DeepEval is a comprehensive benchmark to assess Large Multimodal Models’ capacities of visual deep semantics. Our benchmark includes human-annotated dataset and three progressive subtasks: Fine-grained Description Selection, In-depth Title Matching, and Deep Semantics Understanding, to comprehensively evaluate models’ capabilities in understanding deep semantics.
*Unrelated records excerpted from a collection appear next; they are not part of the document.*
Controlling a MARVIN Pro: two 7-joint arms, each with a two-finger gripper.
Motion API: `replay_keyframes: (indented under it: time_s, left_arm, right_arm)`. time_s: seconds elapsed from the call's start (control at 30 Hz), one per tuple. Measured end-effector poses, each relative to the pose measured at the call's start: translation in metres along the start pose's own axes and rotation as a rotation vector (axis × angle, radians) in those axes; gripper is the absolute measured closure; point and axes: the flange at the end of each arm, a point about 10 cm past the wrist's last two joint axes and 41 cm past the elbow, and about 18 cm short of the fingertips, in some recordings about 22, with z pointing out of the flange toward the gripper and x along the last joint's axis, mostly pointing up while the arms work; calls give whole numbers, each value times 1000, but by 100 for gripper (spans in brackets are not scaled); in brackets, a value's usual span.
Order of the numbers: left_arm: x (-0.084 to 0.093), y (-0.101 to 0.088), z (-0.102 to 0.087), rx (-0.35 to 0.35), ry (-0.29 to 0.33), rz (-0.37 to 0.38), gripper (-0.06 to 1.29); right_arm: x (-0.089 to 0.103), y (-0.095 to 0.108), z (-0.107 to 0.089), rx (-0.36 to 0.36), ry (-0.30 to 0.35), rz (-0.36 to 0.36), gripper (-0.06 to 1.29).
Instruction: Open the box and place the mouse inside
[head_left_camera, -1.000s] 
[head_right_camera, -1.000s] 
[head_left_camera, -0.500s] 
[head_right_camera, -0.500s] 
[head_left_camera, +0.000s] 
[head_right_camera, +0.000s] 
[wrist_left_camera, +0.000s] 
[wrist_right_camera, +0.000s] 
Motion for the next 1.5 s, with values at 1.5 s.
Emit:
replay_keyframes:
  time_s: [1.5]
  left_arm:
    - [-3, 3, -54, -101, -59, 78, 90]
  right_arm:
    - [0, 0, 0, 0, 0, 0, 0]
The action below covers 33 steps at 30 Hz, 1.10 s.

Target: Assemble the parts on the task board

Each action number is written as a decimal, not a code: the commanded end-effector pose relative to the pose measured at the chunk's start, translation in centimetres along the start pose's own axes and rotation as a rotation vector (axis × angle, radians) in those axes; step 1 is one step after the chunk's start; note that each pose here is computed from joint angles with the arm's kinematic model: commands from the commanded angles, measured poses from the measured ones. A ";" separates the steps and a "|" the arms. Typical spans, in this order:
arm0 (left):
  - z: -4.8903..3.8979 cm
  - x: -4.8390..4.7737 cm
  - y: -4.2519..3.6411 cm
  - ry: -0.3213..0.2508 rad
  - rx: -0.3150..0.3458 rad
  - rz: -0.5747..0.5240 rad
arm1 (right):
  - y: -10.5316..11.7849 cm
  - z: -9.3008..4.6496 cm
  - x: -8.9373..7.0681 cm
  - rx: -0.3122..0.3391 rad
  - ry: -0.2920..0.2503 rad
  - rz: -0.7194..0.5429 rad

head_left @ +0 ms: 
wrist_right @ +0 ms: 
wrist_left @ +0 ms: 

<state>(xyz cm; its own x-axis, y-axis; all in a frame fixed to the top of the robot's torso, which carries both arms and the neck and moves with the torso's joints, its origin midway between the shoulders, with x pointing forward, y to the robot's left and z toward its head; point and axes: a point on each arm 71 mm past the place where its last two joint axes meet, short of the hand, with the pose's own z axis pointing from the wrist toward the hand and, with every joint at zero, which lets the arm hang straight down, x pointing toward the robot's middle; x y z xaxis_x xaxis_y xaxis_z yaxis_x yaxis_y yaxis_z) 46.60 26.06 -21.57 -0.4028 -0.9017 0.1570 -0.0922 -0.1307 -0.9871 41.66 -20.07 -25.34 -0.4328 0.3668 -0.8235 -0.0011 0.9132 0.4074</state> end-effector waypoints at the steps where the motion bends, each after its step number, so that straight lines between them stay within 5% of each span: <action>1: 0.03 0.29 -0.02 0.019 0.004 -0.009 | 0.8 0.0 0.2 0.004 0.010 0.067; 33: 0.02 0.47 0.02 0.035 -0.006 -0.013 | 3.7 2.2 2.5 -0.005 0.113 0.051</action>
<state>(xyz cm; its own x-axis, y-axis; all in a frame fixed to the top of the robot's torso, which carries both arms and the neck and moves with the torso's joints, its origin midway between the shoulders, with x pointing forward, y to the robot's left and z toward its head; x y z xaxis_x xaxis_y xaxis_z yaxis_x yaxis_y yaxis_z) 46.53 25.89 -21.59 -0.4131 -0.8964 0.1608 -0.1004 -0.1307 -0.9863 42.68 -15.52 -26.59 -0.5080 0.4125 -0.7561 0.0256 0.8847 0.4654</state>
By undertaking DeepEval, our goal is to promote research in model development, focusing on a deeper understanding of semantics in visual content.

⭐⭐⭐ Our paper for DeepEval has been accepted by Findings of ACL 2024. ⭐⭐⭐

[Paper] [Blogpost]

Example from the dataset

Dataset

The dataset is stored as four JSON file.

The annotation part: Annotation.json.

Each example has the following fields:

Image_ID: a unique ID for each image
Url: the url of the image
Options: the options of the multiple-choice question, including option A, B, C and D
Answer: the golden answer for the multiple-choice question
Prompt_{num}: the {num}-th prompt format of the multiple-choice question

The question part: DeepSemantics_Questions.json, Descripion_Questions.json, and Title_Questions.json.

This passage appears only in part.